> Exercise prompt
In the entries below, count each line where "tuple" appears. Give the total and nothing more.

> Source records
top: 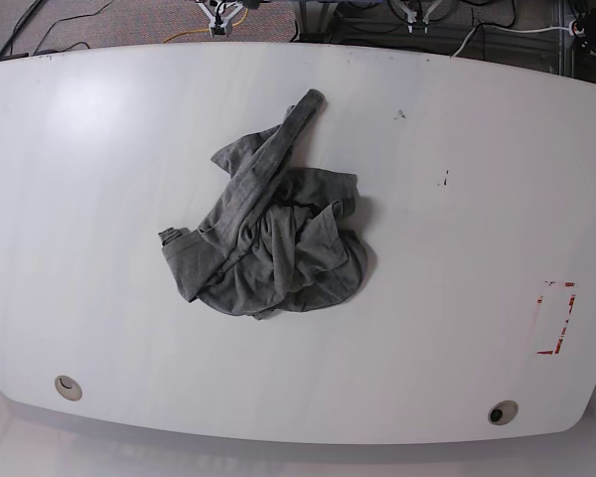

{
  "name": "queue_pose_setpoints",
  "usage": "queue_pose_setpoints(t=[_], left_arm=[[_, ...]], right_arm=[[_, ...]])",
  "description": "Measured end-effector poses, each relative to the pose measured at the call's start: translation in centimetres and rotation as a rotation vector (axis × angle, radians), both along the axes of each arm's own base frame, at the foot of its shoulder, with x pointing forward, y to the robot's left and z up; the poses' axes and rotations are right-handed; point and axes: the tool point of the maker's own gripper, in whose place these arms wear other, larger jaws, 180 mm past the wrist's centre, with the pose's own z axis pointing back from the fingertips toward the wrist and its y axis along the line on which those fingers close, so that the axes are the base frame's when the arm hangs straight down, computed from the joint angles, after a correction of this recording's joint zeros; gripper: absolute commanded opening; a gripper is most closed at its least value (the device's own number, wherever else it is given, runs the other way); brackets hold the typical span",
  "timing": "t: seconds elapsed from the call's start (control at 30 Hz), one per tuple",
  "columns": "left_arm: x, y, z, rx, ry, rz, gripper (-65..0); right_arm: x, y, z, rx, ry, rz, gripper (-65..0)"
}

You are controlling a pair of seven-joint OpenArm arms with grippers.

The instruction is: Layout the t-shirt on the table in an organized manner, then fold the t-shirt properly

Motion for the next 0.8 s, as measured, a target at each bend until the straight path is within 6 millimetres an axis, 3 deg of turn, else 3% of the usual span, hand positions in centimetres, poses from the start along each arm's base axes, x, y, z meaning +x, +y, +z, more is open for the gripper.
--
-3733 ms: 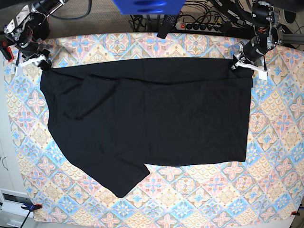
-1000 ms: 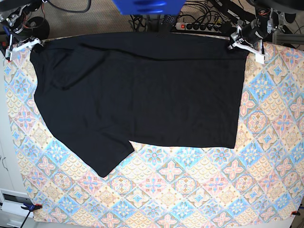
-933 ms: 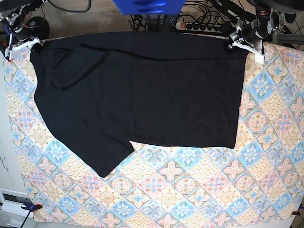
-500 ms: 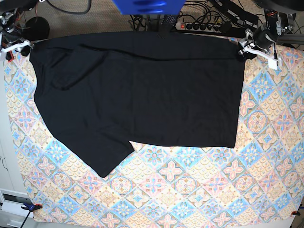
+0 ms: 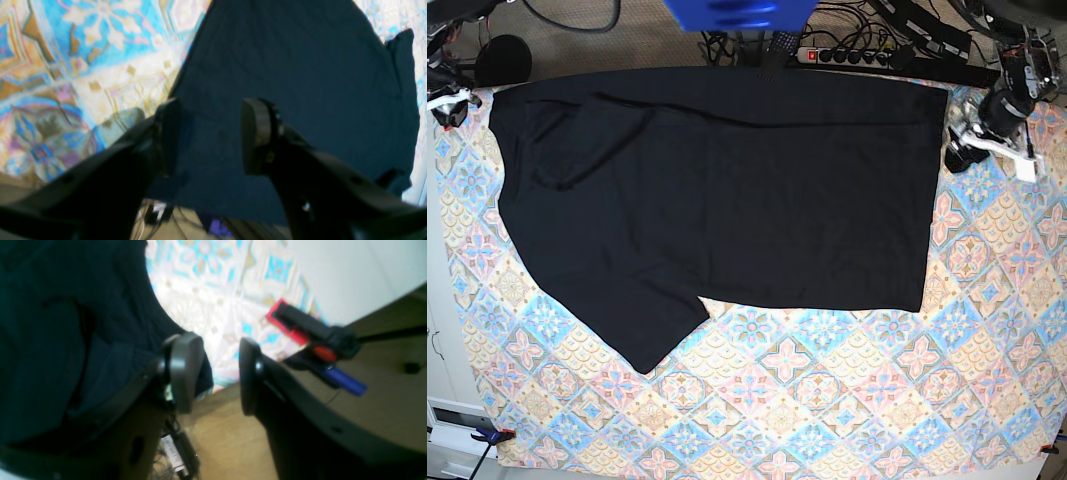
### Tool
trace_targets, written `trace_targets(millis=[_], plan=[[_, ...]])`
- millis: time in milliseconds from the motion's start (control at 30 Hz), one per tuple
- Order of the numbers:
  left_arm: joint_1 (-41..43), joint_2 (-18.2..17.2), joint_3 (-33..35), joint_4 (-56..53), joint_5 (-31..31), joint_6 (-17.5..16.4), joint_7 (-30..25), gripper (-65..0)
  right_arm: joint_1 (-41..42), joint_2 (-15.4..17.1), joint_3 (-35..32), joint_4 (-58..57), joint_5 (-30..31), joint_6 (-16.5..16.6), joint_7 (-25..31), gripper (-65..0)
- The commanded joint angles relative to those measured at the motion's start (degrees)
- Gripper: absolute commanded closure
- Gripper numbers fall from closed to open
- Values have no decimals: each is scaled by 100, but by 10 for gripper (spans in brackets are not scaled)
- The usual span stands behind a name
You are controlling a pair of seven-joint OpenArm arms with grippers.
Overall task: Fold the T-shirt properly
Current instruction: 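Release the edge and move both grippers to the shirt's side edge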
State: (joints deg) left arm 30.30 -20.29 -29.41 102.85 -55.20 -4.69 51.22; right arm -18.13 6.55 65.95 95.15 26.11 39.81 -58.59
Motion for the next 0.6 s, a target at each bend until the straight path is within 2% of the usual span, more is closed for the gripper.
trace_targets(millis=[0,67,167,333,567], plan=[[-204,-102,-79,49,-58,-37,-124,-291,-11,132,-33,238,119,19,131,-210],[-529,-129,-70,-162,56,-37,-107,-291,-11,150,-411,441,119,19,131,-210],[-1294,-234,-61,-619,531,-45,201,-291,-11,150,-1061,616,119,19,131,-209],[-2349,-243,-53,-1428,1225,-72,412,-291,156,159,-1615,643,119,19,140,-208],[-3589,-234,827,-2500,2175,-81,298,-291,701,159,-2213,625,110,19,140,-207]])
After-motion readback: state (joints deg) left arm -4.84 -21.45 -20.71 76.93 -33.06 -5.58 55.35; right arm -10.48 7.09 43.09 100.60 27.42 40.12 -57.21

> Problem solution
2